6 responses to “Child of the prairie

  1. Donna Christianson

    Nice to read your recollections of my grandpa Dan McGregor and his second wife, Clara. Your Grandma Wicker had worked for him and my grandma Eliza when she was a young girl/woman, helping take care of my mom and her nine siblings. My mom had me take wild crocus flowers to her every spring. Grandpa McGregor never had a car, so farmers had to come and pick him up to look after their livestock. When he started driving my older brother, Harold, would sometimes drive him. Harold said some of the farm kids must have been thrilled when some livestock was sick – grandpa always took candy, ice cream or fruit with him for the kids. I also have good memories of Mrs. Wefald. I started volunteering at the library in the 5th grade.
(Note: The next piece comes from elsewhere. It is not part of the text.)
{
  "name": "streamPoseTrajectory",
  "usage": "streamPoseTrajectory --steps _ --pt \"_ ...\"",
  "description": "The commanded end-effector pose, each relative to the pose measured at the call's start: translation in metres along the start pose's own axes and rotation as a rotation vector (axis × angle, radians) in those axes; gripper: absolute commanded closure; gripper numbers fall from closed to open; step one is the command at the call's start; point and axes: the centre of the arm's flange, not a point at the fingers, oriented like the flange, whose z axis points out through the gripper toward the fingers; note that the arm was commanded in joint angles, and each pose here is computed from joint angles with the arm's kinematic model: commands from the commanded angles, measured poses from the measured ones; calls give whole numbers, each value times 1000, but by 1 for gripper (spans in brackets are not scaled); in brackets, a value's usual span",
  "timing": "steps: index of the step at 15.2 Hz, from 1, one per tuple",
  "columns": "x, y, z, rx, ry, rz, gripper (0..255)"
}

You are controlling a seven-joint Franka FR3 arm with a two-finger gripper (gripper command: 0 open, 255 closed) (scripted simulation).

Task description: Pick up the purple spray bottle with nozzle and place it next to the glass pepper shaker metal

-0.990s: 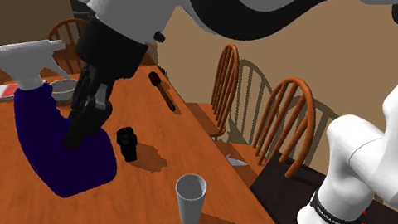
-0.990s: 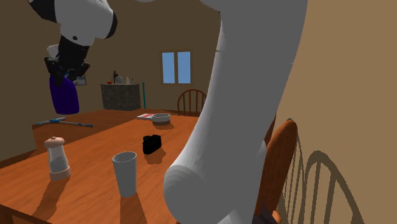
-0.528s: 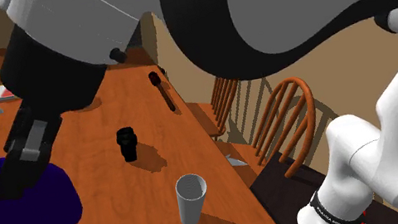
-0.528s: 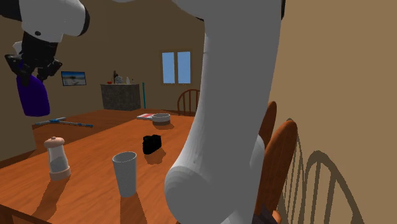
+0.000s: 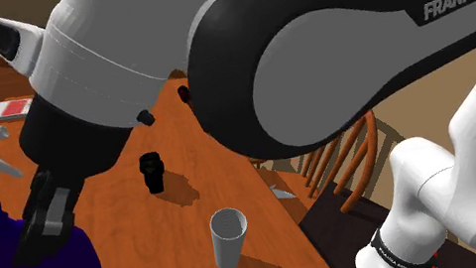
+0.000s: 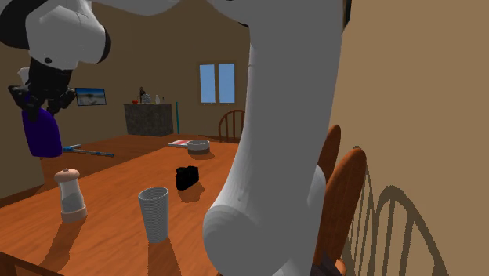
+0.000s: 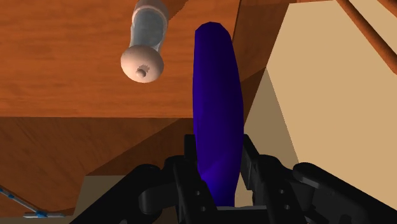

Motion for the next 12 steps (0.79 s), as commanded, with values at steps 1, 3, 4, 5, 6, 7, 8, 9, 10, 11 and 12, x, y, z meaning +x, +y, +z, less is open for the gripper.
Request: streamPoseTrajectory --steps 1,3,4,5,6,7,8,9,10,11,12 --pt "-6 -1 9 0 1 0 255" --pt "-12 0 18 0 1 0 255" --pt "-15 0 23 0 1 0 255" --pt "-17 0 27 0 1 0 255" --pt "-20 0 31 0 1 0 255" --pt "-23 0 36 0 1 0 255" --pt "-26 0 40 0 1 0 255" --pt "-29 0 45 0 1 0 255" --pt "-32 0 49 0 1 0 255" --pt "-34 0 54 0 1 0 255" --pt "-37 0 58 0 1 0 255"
    • How neat, I never knew? They were special people, as you read. We also had a large garden in their side yard to the west, in front of the chicken coops. Many hours spent in the hot sun! Did/do you live in the Hawley area?

  2. Donna Christianson

    I moved away for college and work. I moved back to Fargo when I retired. My sister remembers the garden.

  3. Marcene Carlson

    I thoroughly enjoyed the memories you shared. I grew up in a small town about 10 miles to the northeast and though our town was about 1/5 the size, the adventures we had were very similar. Your story reminded me of so many good memories. My sister and I often talk about what a wonderful childhood we had. Thanks for sharing.
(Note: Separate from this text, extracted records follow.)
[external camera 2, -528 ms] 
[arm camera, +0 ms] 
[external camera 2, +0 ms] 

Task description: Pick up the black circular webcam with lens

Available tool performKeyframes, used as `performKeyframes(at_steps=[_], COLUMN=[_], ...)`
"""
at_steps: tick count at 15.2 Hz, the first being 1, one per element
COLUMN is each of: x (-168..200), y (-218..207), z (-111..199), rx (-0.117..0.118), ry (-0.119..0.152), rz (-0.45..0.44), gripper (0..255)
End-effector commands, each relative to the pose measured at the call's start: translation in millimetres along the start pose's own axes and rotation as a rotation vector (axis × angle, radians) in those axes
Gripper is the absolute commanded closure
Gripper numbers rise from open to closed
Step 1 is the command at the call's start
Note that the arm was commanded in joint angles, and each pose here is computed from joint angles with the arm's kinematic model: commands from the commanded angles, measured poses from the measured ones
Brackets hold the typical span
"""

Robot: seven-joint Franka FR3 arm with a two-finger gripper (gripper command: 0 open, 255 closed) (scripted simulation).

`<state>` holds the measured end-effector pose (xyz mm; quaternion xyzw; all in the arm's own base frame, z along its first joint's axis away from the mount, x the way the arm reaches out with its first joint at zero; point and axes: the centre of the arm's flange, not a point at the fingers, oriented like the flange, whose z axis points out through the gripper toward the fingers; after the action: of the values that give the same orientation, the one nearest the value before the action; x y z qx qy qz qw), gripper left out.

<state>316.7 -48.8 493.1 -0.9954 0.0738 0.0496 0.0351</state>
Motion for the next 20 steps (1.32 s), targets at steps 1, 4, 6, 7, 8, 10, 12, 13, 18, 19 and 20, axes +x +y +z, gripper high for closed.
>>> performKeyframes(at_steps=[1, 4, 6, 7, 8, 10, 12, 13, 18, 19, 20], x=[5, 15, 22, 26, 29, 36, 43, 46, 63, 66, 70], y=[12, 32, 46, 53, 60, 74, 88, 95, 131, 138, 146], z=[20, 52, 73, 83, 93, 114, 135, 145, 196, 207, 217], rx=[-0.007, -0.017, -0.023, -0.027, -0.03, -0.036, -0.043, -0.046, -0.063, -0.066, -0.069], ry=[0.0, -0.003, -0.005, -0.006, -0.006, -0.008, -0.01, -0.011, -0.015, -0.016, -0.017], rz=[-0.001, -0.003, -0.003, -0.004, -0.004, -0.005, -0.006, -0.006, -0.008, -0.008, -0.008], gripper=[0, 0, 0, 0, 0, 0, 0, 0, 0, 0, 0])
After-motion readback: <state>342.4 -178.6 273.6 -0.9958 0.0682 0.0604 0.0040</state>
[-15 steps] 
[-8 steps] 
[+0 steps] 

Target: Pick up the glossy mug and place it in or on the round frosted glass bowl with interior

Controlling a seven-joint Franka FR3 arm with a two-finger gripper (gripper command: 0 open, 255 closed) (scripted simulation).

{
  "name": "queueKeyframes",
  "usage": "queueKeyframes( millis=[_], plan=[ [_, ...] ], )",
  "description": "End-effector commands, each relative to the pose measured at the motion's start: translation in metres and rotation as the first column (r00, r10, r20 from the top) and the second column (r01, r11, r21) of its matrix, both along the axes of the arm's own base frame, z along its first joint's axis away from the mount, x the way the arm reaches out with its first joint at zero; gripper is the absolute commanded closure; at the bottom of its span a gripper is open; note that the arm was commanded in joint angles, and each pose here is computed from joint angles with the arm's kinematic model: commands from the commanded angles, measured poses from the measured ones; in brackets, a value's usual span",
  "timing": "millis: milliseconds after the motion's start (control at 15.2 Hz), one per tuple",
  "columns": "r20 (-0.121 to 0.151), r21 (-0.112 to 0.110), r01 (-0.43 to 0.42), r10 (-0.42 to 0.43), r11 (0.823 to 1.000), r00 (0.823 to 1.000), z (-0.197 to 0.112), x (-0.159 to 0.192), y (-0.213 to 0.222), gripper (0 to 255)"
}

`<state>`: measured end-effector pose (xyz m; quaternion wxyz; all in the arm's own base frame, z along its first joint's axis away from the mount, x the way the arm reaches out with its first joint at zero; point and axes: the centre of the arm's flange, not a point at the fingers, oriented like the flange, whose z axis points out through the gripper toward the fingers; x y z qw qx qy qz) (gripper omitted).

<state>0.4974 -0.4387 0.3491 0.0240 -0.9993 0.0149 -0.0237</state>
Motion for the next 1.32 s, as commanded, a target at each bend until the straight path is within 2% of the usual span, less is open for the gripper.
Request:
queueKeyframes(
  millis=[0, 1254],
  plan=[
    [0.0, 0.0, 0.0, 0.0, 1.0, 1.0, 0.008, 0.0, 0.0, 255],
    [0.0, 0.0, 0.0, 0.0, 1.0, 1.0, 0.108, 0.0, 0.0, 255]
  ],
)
    • Claudine Guttromson Hanson

      Tim, I just became aware of your articles. Very interesting remembrances of freedom, fun and responsibilities in an outdoor childhood. Giving our sons similar experiences has encouraged them to continue that physical and mental kind of exploration that we lived as children. Thanks for the good read. I look forward to your future writing.

  4. Donna McGregor Pilcher

    So nice to read about my Grandpa. I never had the chance to meet him, or go to Hawley. But my Uncle Roy has shared some books and stories.